▶ _Exercise goal_: All of the data below is to be output exactly as written.

▶ _Records provided_:
--------
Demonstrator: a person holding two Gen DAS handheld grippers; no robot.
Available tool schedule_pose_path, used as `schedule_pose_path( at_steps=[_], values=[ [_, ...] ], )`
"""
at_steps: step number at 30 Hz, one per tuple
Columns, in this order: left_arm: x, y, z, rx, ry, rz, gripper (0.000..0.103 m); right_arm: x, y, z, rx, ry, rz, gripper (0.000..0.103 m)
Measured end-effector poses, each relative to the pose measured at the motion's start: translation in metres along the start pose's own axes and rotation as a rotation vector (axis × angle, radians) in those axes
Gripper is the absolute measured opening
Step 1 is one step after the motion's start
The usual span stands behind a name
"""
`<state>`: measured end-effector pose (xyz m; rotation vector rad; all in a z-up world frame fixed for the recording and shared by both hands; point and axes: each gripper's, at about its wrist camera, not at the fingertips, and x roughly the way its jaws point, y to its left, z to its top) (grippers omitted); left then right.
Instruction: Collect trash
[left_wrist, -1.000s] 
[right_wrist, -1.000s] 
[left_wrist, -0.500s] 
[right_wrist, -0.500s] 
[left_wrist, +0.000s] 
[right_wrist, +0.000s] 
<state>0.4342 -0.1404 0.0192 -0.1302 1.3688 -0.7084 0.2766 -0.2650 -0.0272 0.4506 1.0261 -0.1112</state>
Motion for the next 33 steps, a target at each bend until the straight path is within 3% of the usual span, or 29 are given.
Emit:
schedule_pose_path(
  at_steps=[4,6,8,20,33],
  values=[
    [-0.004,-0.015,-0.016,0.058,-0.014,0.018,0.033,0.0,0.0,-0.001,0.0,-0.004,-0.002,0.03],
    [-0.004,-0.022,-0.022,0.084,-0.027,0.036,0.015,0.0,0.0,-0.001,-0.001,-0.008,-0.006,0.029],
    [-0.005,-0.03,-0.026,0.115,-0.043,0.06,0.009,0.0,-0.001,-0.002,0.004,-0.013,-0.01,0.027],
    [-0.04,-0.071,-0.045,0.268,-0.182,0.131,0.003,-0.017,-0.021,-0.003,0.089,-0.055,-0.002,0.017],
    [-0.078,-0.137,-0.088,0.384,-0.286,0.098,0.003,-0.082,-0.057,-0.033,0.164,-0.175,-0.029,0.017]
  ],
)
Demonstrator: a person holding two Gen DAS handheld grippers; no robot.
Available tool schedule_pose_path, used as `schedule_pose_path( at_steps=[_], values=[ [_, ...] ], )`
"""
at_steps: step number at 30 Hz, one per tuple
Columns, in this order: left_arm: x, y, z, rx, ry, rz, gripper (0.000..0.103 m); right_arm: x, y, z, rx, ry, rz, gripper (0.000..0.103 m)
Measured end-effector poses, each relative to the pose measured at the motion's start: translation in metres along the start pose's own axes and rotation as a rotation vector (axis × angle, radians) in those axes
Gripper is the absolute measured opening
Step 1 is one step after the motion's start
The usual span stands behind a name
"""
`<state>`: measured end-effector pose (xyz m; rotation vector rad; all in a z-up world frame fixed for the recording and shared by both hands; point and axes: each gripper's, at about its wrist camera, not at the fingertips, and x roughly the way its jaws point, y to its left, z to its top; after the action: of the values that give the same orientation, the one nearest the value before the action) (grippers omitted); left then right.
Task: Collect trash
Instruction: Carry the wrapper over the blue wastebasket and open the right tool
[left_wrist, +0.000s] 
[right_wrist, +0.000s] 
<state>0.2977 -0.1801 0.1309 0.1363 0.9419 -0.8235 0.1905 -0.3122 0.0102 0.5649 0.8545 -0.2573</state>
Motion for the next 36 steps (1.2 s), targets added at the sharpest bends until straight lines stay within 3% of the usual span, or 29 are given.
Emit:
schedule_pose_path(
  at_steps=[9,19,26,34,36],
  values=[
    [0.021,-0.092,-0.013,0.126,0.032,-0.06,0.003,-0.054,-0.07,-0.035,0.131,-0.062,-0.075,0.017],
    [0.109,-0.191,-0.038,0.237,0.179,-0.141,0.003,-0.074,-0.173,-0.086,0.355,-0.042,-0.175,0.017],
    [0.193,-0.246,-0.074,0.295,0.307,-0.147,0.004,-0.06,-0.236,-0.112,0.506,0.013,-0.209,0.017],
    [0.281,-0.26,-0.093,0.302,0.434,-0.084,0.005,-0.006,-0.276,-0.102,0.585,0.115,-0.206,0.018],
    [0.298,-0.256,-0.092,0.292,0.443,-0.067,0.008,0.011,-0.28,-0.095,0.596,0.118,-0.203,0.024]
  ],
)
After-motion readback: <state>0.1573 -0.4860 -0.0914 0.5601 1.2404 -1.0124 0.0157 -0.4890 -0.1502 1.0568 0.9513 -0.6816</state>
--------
▶ _Task solution_:
Demonstrator: a person holding two Gen DAS handheld grippers; no robot.
Available tool schedule_pose_path, used as `schedule_pose_path( at_steps=[_], values=[ [_, ...] ], )`
"""
at_steps: step number at 30 Hz, one per tuple
Columns, in this order: left_arm: x, y, z, rx, ry, rz, gripper (0.000..0.103 m); right_arm: x, y, z, rx, ry, rz, gripper (0.000..0.103 m)
Measured end-effector poses, each relative to the pose measured at the motion's start: translation in metres along the start pose's own axes and rotation as a rotation vector (axis × angle, radians) in those axes
Gripper is the absolute measured opening
Step 1 is one step after the motion's start
The usual span stands behind a name
"""
`<state>`: measured end-effector pose (xyz m; rotation vector rad; all in a z-up world frame fixed for the recording and shared by both hands; point and axes: each gripper's, at about its wrist camera, not at the fingertips, and x roughly the way its jaws point, y to its left, z to its top) (grippers omitted); left then right.
Instruction: Collect trash
[left_wrist, -1.000s] 
[right_wrist, -1.000s] 
[left_wrist, -0.500s] 
[right_wrist, -0.500s] 
[left_wrist, +0.000s] 
[right_wrist, +0.000s] 
<state>0.4342 -0.1404 0.0192 -0.1302 1.3688 -0.7084 0.2766 -0.2650 -0.0272 0.4506 1.0261 -0.1112</state>
Motion for the next 33 steps, a target at each bend until the straight path is within 3% of the usual span, or 29 are given.
Emit:
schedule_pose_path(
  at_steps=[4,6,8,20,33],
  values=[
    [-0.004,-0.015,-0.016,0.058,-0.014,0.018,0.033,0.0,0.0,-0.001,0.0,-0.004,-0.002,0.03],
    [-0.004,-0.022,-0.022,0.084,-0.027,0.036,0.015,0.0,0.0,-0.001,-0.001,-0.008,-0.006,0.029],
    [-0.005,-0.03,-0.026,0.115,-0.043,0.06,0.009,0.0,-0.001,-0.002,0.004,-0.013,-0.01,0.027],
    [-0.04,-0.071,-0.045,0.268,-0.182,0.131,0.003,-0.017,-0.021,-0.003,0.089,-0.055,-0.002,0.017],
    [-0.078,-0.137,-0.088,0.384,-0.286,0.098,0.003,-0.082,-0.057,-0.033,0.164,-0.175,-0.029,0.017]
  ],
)
Demonstrator: a person holding two Gen DAS handheld grippers; no robot.
Available tool schedule_pose_path, used as `schedule_pose_path( at_steps=[_], values=[ [_, ...] ], )`
"""
at_steps: step number at 30 Hz, one per tuple
Columns, in this order: left_arm: x, y, z, rx, ry, rz, gripper (0.000..0.103 m); right_arm: x, y, z, rx, ry, rz, gripper (0.000..0.103 m)
Measured end-effector poses, each relative to the pose measured at the motion's start: translation in metres along the start pose's own axes and rotation as a rotation vector (axis × angle, radians) in those axes
Gripper is the absolute measured opening
Step 1 is one step after the motion's start
The usual span stands behind a name
"""
`<state>`: measured end-effector pose (xyz m; rotation vector rad; all in a z-up world frame fixed for the recording and shared by both hands; point and axes: each gripper's, at about its wrist camera, not at the fingertips, and x roughly the way its jaws point, y to its left, z to its top; after the action: of the values that give the same orientation, the one nearest the value before the action) (grippers omitted); left then right.
Task: Collect trash
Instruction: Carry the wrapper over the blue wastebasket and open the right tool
[left_wrist, +0.000s] 
[right_wrist, +0.000s] 
<state>0.2977 -0.1801 0.1309 0.1363 0.9419 -0.8235 0.1905 -0.3122 0.0102 0.5649 0.8545 -0.2573</state>
Motion for the next 36 steps (1.2 s), targets added at the sharpest bends until straight lines stay within 3% of the usual span, or 29 are given.
Emit:
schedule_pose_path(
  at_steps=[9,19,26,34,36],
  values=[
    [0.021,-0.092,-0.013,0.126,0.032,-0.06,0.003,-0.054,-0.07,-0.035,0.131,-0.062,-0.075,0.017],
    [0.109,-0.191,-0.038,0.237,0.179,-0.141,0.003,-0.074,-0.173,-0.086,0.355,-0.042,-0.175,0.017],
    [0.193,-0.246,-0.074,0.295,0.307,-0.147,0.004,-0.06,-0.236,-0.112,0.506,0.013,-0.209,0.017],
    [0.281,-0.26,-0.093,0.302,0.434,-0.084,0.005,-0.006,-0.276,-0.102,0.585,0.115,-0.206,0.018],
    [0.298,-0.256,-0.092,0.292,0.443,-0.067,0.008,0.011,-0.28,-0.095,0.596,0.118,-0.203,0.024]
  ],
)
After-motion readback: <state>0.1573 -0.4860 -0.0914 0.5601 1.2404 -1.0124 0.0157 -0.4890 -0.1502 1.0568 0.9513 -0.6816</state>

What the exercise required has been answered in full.